Assignment.
When the line containing "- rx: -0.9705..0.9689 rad" appears in the entries below, begin printing there and stop after the line containing "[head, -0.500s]"; print each of those lines exactly and no other line.

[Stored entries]
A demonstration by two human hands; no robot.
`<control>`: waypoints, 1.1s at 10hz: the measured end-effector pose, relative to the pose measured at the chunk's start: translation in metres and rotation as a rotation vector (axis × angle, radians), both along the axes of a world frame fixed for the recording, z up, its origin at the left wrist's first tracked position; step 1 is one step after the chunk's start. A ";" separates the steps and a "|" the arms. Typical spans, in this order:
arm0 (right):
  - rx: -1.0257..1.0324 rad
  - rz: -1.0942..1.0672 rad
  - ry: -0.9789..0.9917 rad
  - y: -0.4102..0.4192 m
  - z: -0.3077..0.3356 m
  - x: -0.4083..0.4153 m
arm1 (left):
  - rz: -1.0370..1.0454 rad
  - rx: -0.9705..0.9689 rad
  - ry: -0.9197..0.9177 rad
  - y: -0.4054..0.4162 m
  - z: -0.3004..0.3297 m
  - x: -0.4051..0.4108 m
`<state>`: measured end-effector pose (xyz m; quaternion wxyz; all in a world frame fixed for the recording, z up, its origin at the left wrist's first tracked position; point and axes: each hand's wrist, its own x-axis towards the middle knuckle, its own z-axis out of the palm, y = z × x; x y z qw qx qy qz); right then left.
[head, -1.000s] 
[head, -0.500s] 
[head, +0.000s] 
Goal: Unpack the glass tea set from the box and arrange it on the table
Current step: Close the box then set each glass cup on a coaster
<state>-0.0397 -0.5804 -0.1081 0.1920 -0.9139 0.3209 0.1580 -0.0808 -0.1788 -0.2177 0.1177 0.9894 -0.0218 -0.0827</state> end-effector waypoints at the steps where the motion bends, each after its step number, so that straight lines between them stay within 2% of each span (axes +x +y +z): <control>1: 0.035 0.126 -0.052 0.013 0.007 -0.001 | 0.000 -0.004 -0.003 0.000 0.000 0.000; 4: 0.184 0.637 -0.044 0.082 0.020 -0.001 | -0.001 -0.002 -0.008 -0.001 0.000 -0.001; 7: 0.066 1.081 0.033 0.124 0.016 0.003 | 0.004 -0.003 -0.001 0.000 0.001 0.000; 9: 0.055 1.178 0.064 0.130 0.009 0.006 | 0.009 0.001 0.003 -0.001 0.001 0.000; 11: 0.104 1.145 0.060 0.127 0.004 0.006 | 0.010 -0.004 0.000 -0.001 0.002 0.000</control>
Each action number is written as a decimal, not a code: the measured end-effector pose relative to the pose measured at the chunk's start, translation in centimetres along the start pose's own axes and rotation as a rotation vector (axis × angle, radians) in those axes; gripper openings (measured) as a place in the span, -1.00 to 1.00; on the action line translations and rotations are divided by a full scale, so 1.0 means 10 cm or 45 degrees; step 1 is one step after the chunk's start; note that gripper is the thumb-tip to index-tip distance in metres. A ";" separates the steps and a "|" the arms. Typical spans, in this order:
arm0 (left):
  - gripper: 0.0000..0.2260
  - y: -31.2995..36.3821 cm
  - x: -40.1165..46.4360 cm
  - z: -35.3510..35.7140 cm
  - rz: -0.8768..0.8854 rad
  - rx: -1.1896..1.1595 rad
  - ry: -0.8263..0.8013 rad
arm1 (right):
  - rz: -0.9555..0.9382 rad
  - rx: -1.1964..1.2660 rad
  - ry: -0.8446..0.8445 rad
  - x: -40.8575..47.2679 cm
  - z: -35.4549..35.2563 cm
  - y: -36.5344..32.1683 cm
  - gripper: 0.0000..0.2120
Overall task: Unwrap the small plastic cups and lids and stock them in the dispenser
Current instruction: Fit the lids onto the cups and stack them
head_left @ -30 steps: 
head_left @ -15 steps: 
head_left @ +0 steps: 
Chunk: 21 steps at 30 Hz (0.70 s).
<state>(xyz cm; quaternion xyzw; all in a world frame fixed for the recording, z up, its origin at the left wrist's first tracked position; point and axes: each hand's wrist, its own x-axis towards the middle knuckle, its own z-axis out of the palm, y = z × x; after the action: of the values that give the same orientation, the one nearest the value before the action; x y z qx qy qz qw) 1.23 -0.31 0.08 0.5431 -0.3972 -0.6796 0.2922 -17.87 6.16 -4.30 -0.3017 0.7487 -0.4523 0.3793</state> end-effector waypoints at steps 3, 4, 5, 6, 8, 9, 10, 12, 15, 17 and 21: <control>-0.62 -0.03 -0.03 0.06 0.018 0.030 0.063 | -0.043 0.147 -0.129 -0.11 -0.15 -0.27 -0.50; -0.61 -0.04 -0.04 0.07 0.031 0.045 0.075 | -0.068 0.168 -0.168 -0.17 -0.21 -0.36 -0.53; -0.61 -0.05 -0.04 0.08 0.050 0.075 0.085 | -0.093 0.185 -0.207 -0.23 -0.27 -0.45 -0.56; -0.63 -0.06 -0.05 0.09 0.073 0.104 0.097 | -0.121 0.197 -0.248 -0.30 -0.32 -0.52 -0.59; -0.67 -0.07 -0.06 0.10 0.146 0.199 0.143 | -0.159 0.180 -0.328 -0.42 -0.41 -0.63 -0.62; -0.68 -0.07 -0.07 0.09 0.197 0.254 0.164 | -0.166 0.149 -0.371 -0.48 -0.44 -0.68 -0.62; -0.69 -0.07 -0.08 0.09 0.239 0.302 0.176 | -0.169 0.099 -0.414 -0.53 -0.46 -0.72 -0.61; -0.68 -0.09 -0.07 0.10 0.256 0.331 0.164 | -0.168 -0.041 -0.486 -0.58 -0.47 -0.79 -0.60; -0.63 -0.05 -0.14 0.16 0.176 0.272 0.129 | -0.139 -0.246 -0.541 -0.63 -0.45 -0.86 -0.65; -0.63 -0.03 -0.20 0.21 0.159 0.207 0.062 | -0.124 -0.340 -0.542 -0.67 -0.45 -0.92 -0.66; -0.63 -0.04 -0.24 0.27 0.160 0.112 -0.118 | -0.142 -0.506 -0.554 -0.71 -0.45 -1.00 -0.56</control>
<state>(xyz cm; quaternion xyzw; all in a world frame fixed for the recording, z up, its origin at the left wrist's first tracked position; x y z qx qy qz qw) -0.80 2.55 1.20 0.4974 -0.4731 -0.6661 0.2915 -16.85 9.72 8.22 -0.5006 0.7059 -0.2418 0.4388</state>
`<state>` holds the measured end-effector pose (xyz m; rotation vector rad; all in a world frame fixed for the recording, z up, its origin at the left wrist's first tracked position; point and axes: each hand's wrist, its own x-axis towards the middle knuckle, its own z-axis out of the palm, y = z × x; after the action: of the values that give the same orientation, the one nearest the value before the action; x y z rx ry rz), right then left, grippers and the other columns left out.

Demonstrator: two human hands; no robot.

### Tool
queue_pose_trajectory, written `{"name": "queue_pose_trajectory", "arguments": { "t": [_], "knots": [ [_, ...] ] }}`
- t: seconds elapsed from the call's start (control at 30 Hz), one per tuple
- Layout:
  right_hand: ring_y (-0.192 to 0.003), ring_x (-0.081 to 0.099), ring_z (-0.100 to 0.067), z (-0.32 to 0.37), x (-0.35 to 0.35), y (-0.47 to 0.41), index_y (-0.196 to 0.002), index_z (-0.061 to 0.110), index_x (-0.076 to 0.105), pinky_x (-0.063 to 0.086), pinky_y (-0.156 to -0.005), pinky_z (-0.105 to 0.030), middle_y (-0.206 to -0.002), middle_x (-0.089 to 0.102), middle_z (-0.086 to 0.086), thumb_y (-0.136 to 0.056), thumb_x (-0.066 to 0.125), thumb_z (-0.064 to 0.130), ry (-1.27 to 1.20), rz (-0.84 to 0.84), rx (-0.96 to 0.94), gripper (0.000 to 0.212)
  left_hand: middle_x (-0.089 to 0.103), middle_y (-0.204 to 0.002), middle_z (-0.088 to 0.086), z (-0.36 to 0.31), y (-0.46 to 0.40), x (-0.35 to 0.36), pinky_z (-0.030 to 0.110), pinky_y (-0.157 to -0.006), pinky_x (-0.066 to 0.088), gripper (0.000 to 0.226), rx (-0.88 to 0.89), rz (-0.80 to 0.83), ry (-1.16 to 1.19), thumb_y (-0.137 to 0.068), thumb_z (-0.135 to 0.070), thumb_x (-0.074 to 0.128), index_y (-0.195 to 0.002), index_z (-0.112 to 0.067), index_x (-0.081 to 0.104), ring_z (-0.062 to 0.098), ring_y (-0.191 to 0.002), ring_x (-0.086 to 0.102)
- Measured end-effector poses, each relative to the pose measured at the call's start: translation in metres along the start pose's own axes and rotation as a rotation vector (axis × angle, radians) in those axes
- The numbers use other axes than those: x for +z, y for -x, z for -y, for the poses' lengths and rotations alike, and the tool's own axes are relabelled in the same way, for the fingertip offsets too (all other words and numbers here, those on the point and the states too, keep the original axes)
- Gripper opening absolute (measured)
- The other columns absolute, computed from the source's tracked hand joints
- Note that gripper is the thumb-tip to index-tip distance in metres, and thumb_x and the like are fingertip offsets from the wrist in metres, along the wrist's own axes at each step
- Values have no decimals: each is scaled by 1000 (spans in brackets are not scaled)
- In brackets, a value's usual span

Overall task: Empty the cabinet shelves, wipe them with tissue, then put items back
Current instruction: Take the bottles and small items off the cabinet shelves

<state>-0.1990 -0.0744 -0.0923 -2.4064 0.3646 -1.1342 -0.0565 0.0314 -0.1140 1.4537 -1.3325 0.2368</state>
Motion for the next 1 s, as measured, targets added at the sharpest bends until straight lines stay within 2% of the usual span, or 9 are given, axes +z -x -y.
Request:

Output of the task.
  - rx: -0.9705..0.9689 rad
  - ry: -0.9197..0.9177 rad
  - y: -0.4054..0.4162 m
  - z: -0.3004..0.3297 m
  - x: -0.4051..0.4108 m
`<state>`: measured end-effector pose (xyz m; quaternion wxyz; all in a world frame fixed for the recording, z up, its origin at the left wrist's first tracked position; point and axes: each hand's wrist, its own x-axis towards the middle knuckle, its own z-axis out of the palm, y = z × x; x y z qw qx qy qz); right then left.
[head, -1.000s] 
[head, -0.500s] 

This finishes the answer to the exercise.